Finally, Muth makes allegations which could be construed to state a claim arising under § 502. Section 502 allows a plaintiff to recover "benefits due to him under the terms of the plan." 29 U.S.C. § 1132. A plaintiff may only bring a § 502 claim if his rights to plan benefits have accrued. Hooven v. Exxon Mobil Corp., 465 F.3d 566, 575 (3d Cir. 2006). Plan benefit rights accrue when "the plan provides that an employee is irrevocably entitled to a certain benefit, and where all of the conditions precedent to the employee's receipt of that benefit have been satisfied." Id. Thus, a plaintiff can only seek relief where a defendant violated the terms of the plan by failing to provide a plaintiff with benefits corresponding to work a plaintiff had performed. Eichorn v. AT&T Corp., 484 F.3d 644, 653 (3d Cir. 2007). Section 502 does not apply to claims that a defendant interfered with a plaintiff's "ability to become eligible for further benefits." Id.

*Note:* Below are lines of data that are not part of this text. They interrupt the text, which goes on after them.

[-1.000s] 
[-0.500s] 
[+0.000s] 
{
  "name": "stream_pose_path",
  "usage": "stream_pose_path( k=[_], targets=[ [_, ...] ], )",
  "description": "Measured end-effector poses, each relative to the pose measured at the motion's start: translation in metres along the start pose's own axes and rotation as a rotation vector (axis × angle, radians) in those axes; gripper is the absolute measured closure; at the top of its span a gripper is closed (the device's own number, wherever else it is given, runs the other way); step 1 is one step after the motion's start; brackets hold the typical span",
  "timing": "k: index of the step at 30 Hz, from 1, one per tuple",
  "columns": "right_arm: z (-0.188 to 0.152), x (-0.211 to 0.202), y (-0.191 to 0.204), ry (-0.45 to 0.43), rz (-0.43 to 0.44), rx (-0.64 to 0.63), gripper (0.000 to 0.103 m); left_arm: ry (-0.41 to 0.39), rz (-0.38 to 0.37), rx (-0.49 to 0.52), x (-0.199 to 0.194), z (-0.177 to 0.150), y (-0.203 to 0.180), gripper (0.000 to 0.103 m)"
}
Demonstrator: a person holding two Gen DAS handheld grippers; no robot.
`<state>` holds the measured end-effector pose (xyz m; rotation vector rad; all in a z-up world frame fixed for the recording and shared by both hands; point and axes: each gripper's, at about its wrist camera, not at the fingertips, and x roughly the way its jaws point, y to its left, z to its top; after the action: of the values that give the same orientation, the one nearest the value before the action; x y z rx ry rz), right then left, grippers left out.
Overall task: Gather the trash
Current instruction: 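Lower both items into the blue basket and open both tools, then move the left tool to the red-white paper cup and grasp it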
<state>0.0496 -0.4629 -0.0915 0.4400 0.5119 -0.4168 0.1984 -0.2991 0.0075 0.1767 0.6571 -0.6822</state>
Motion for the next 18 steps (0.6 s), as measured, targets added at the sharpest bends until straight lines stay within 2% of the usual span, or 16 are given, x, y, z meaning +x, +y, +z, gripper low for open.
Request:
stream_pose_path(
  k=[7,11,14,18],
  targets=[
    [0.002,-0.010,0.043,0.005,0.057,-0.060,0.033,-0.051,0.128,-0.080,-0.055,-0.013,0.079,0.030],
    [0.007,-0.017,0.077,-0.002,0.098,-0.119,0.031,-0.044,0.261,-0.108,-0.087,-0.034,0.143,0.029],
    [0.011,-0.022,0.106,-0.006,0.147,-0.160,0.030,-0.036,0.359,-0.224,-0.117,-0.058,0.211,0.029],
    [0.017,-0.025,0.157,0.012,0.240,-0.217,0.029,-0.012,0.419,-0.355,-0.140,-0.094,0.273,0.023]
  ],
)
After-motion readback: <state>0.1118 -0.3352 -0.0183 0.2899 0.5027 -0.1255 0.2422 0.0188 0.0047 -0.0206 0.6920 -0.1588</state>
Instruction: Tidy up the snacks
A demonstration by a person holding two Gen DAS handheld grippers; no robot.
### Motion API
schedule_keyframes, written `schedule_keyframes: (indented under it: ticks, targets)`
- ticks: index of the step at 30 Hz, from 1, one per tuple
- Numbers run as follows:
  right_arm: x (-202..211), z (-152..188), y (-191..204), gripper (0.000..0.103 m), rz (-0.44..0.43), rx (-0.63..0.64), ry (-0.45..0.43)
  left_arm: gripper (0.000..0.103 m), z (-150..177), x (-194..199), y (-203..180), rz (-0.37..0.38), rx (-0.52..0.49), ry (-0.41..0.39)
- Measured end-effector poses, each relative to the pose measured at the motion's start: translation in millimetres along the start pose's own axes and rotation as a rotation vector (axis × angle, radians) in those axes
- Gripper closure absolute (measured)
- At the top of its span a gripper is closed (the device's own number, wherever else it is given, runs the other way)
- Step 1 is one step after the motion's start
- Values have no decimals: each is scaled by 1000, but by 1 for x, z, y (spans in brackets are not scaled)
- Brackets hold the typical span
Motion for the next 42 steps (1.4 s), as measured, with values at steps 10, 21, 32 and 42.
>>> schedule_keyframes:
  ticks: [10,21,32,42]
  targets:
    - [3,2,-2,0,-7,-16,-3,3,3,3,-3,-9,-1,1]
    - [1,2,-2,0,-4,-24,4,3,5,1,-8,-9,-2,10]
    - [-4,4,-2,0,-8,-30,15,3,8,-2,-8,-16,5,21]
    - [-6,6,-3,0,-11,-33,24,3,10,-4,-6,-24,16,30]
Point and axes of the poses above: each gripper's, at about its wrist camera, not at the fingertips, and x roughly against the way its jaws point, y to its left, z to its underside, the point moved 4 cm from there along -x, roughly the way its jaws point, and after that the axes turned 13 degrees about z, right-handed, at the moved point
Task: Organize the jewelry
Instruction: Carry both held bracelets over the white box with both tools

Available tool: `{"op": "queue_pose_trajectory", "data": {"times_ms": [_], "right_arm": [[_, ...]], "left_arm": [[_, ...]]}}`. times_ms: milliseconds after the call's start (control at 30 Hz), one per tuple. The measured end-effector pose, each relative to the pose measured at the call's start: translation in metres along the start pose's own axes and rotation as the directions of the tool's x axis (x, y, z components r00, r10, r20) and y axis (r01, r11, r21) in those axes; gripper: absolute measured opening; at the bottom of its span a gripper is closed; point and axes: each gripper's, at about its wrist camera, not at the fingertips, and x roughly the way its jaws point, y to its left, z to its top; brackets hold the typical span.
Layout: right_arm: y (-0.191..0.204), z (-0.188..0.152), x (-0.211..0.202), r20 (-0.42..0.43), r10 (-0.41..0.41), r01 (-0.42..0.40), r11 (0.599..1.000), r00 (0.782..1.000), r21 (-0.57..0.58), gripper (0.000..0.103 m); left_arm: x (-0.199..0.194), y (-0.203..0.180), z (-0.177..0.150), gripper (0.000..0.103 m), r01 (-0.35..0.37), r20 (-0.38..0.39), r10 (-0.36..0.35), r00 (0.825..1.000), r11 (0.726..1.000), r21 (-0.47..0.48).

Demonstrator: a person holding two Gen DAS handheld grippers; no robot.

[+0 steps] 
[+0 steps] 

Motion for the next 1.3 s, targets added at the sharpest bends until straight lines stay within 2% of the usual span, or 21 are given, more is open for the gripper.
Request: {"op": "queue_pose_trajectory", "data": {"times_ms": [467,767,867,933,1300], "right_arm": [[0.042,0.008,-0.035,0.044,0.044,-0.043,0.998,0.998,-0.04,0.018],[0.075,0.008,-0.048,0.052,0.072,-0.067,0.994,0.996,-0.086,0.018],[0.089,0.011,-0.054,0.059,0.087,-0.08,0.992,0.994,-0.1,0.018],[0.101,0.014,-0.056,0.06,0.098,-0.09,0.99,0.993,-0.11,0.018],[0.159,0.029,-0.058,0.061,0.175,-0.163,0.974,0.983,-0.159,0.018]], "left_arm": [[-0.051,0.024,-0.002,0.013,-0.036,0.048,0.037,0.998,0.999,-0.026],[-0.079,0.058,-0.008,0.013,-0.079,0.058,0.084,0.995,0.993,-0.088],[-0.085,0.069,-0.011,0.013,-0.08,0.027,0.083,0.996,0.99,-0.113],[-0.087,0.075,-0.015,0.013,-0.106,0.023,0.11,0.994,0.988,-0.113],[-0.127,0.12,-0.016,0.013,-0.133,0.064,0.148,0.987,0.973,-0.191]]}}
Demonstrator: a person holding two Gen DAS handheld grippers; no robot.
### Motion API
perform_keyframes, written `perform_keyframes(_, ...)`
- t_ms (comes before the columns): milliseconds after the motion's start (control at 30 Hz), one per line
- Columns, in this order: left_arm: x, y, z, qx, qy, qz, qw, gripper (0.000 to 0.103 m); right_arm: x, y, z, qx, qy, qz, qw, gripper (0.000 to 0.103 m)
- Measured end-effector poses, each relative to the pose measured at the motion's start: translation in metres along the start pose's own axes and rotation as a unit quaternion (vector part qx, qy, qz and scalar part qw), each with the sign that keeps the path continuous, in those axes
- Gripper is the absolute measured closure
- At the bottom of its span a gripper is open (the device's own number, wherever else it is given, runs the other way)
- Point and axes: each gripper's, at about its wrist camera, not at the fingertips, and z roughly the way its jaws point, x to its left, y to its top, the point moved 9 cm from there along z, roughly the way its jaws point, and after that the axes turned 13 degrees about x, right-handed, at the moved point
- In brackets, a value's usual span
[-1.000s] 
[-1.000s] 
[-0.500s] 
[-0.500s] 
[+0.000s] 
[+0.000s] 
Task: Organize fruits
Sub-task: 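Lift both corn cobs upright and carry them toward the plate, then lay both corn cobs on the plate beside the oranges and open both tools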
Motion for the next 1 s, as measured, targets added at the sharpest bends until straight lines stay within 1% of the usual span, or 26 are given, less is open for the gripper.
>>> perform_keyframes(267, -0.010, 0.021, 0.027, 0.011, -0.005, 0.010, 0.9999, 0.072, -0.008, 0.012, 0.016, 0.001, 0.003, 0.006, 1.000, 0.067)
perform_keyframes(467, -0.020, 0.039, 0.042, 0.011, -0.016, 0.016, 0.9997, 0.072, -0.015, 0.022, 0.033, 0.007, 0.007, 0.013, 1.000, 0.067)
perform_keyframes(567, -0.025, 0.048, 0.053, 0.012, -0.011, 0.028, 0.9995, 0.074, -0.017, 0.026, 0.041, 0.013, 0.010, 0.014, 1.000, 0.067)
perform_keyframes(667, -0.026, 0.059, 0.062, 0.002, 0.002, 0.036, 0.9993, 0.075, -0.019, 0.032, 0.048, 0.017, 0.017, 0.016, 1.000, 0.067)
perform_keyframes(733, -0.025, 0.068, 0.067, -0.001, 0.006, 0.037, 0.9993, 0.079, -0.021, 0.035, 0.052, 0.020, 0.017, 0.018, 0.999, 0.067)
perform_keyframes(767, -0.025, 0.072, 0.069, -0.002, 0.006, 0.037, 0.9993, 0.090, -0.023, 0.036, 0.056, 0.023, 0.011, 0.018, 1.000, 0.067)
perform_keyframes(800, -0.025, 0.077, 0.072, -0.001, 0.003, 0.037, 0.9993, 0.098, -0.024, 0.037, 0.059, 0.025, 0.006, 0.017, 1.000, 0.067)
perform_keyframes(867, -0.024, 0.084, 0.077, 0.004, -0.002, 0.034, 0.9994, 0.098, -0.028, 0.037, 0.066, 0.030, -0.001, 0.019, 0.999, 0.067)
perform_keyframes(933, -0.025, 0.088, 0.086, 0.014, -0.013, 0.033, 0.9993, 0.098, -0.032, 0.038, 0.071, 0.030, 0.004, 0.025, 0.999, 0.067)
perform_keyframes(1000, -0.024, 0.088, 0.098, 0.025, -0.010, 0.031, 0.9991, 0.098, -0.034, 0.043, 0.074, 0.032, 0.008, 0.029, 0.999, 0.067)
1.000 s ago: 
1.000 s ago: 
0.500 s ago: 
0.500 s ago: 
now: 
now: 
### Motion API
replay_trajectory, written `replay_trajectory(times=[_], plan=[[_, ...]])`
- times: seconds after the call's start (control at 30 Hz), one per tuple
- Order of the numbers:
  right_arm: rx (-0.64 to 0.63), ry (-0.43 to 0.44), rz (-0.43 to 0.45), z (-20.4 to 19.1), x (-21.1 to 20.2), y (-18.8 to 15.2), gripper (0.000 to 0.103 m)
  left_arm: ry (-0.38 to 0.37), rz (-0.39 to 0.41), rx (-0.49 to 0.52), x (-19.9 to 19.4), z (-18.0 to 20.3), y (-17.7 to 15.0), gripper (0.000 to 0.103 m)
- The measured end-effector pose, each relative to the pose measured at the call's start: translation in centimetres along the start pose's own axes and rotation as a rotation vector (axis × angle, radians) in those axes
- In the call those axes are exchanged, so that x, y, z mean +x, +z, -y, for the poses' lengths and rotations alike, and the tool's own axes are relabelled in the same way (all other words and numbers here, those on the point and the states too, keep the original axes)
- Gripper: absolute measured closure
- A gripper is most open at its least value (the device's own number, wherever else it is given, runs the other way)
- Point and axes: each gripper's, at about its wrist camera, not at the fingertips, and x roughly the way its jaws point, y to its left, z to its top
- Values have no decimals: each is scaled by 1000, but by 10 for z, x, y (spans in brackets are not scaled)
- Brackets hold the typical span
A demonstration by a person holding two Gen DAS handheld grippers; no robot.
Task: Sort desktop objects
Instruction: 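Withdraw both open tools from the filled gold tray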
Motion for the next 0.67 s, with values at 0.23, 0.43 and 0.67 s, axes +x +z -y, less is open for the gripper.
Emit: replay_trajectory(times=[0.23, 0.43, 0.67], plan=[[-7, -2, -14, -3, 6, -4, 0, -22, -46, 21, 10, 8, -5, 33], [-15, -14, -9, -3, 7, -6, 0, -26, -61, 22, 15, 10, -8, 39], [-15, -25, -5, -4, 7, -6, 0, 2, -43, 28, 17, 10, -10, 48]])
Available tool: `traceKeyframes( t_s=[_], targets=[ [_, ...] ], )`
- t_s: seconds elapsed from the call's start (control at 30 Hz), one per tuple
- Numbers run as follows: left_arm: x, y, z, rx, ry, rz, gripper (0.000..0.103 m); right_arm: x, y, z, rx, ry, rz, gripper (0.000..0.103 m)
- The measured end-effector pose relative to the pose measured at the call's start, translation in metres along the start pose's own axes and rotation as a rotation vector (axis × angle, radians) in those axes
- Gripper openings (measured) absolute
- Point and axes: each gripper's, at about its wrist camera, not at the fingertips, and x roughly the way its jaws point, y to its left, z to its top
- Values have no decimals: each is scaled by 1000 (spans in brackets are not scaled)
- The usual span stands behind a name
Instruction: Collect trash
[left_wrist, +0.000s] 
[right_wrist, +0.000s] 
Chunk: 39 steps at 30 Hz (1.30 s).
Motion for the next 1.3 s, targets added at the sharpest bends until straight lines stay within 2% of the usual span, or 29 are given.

Muth alleges LSI continued to employ him after October 24, 2007, because he helped LSI file patents after that date, and received three checks for this assistance. LSI asserts these checks were a product of Muth's pending patents, which were submitted before LSI terminated his employment. LSI contends its patent program allows a former employee to continue participating in the filing process for patents submitted before the employee was terminated. Muth admits the patents were based on work he completed for a predecessor to LSI. Pl.'s Mem. of Law in Opp. to Def.'s Mot. for Summ. J. at 27. Muth failed to allege a continuing employment relationship in his complaint. He further stated in his deposition and affidavit, and conceded at oral argument, that LSI terminated his employment on October 24, 2007, with the sale of MPG. Muth Dep. at 39: 22-24; Pl.'s Aff. ¶¶ 26, 41. He admitted his employment with LSI ended on the same day as all employees in MPG. Muth Dep. at 80: 2-10. Muth also abandoned any § 502 claim at oral argument, stating LSI did not violate Muth's ...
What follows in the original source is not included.